Ethanol-induced modulation of cytokine production by splenocytes during murine retrovirus infection causing murine AIDS.

Ethanol (ETOH) consumption has been associated with general suppression of the immune response, resulting in increased susceptibility to infection. Chronic dietary ETOH consumption may be one of the cofactors accelerating development of human acquired immune deficiency syndrome (AIDS) after retrovirus infection. Chronic dietary ETOH [5% (v/v)] in the Lieber-DeCarli liquid diet was fed female C57BL/6 mice inoculated with LP-BM5 retrovirus causing murine AIDS for 11 weeks. Because cytokines are key regulators of humoral and cellular immunity, their production by concanavalin A (ConA) and lipopolysaccharide (LPS)-induced splenocytes was measured by ELISA methods. Decreased levels of interleukin (IL)-2 caused by retrovirus infection remained unchanged.

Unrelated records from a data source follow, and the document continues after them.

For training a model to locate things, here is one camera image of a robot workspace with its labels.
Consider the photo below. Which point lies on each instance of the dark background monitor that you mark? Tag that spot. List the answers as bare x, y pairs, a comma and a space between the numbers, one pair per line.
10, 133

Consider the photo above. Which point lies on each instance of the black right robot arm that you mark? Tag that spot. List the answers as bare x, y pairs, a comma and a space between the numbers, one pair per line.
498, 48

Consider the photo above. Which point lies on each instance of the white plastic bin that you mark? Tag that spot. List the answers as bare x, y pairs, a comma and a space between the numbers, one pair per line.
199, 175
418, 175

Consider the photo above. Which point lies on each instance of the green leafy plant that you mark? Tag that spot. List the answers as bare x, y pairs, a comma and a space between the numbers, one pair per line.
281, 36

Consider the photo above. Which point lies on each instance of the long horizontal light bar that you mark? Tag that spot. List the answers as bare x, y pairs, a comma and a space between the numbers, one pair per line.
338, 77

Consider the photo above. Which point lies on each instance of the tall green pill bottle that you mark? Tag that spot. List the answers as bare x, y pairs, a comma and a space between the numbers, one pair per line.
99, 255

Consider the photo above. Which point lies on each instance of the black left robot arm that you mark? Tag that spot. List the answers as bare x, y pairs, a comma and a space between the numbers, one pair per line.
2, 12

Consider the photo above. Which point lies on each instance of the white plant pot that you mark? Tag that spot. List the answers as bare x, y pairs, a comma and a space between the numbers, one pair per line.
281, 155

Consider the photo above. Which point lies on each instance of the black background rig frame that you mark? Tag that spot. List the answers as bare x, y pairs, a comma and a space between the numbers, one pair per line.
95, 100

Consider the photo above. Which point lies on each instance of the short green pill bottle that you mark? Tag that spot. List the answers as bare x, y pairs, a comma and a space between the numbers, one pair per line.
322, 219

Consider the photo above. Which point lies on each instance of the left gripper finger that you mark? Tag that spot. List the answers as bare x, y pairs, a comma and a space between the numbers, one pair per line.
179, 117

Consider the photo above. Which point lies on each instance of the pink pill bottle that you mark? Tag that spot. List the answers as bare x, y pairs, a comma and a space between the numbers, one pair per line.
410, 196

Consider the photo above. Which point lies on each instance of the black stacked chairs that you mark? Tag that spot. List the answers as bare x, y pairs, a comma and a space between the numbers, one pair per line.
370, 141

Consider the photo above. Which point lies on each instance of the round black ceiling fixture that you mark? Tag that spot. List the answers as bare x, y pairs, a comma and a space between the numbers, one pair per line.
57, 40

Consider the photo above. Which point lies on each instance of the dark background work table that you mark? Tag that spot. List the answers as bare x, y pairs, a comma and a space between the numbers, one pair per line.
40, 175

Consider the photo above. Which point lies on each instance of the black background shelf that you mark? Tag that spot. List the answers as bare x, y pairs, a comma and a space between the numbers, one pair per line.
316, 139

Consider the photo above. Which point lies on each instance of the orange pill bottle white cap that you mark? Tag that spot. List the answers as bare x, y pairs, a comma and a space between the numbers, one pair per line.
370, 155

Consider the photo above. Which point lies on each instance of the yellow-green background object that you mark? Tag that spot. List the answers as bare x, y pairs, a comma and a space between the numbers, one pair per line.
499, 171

Elevated levels of IL-5 and IL-6 produced in vitro by ConA-stimulated spleen cells during retrovirus infection were significantly further increased by dietary ETOH. Elevated IL-4 due to retroviral infection were not affected by dietary ETOH. Increased production of IL-10 induced by retrovirus infection, however, was significantly reduced by dietary ETOH, whereas decreased release of interferon-tau induced by retrovirus infection was significantly enhanced. Elevated levels of tumor necrosis factor-alpha produced by LPS-stimulated splenocytes from retrovirus infected mice were significantly further increased by dietary ETOH, whereas levels of IL-6 by LPS-stimulated splenocytes were not affected. Suppressed T-cell proliferation caused by retrovirus infection was significantly reduced further by dietary ETOH. However, no effect of dietary ETOH was observed on decreased B-cell proliferation by retrovirus infection. These results suggest that dietary ETOH aggravates progression of immune dysfunction leading to AIDS, because dietary ETOH modifies production of immunological regulatory cytokines.